34. Other Statutory Information

34.1. Benami Property

No proceeding has been initiated or pending against the group for holding any benami property under the Benami Transactions (Prohibition) Act, 1988 (45 of 1988) and rules made thereunder.

34.2. Relationship with Struck off Companies

The Company has no transactions with companies struck off under section 248 of the Companies Act, 2013 or section 560 of Companies Act, 1956.

34.3. Crypto Currency

The Company has not traded or invested in Cryptocurrency transactions / balances during the current year and previous financial year.

34.4. Undisclosed Income

The Company does not have any such transaction which is not recorded in the books of accounts that has been surrendered or disclosed as income during the year ended March 31, 2023 and March 31, 2022 in the tax assessments under the Income Tax Act, 1961 (such as, search or survey or any other relevant provisions of the Income Tax Act, 1961)

34.5. Wilful Defaulter

The Company is not a declared wilful defaulter by any bank or financial institution or other lender.

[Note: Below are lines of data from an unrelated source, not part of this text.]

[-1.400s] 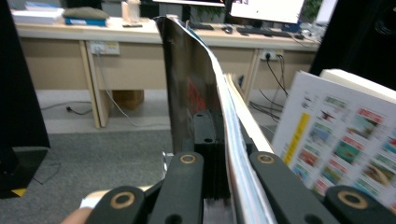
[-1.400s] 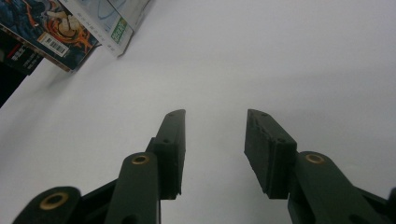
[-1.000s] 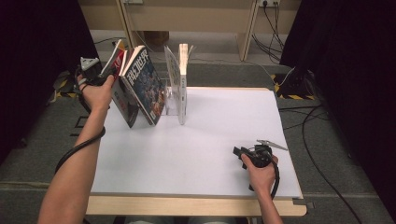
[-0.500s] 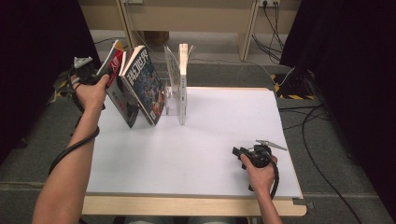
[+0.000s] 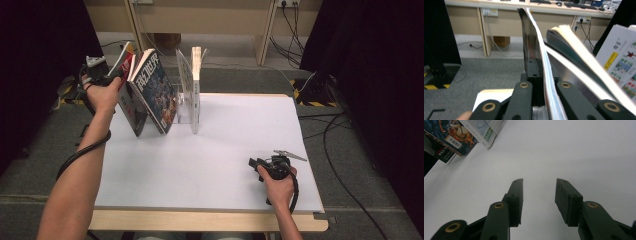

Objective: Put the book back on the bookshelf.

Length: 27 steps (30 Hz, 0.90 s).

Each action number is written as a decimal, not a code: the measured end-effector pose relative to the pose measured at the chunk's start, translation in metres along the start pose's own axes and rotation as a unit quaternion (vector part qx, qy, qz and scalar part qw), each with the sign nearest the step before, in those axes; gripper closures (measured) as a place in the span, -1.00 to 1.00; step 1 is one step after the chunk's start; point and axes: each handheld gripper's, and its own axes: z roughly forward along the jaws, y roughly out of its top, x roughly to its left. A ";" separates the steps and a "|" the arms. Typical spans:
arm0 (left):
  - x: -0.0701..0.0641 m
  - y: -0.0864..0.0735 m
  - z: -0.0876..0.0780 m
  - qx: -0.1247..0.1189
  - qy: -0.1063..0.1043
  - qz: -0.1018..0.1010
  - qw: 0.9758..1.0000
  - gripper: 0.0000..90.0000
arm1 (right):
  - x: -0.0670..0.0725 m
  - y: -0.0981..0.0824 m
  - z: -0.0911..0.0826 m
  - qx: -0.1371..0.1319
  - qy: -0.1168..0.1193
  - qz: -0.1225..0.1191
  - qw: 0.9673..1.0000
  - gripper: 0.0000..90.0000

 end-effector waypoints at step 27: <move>0.011 -0.006 -0.031 -0.014 -0.019 -0.039 0.999 0.07 | -0.005 0.006 -0.005 -0.011 -0.002 0.008 1.000 0.31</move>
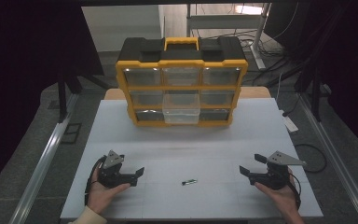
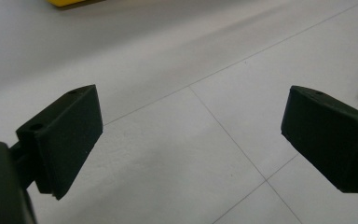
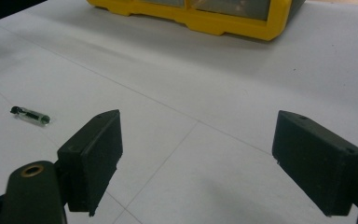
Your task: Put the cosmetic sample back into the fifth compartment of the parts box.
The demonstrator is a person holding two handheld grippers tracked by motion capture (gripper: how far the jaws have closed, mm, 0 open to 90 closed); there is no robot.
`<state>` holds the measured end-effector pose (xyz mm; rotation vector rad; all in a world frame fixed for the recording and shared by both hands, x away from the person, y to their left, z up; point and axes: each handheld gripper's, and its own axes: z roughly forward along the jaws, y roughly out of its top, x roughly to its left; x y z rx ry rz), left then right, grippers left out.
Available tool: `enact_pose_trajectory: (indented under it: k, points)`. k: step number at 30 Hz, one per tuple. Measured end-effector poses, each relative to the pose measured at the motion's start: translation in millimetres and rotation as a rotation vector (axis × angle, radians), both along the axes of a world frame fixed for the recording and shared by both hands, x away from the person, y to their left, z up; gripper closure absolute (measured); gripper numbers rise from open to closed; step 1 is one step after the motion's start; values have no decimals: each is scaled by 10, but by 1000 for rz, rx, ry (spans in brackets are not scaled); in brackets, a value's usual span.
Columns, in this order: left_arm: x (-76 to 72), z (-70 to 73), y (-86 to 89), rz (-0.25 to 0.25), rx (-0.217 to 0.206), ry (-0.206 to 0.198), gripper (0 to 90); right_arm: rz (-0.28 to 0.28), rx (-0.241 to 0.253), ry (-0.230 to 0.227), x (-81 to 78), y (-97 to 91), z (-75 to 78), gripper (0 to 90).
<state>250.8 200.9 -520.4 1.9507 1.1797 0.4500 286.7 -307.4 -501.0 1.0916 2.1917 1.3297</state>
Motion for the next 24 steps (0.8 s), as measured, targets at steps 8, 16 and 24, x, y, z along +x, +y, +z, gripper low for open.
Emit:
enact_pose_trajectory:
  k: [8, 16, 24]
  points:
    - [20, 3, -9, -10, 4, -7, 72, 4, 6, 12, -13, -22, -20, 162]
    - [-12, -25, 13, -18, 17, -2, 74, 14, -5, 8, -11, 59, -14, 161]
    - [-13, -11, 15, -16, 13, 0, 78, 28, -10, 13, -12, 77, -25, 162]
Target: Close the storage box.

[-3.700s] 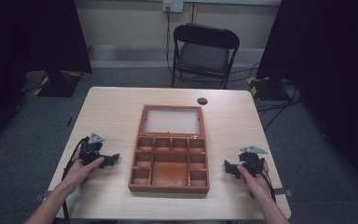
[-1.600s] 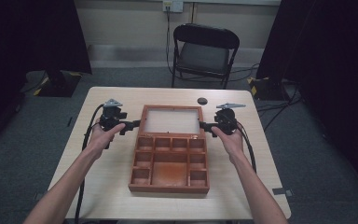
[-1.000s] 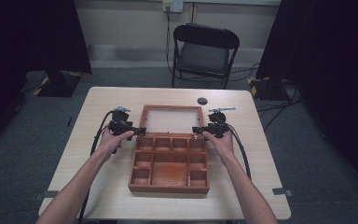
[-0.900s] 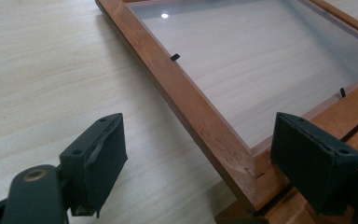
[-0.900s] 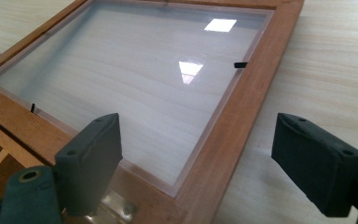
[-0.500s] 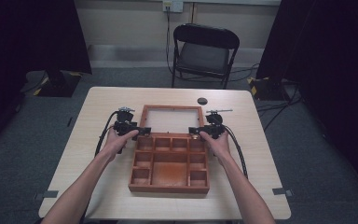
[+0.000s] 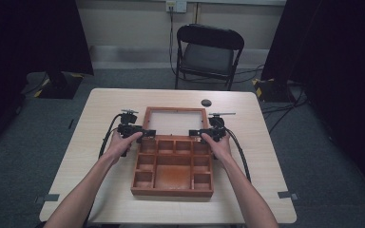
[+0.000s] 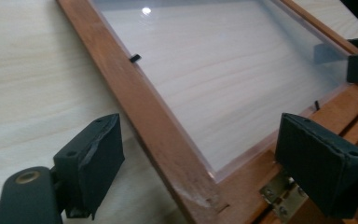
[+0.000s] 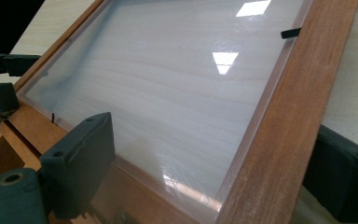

34.6. The Company is not getting covered under sec 135 of the Companies Act 2013 as the net worth or turnover or net profit during immediate preceding financial year doesnot exceed the limit of the Sec 135(1) of the Companies Act, 2013 and as such the provisions of CSR are not applicable on the Company.

34.7. The Company do not have any charges or satisfaction which is yet to be registered with ROC beyond the statutory period.

34.8. The Company has complied with the number of layers prescribed under clause 87 of section 2 of the Act read with Companies (Restriction on number of Layers) Rules, 2017.

34.9. Since the company has not taken any working capital loan from banks and/ or financial institutions during the year, it is not required to file quarterly return/ statement to the banks and/or financial institutions.

35. Previous year figures have been regrouped/reclassified, where necessary, to confirm to current year classification.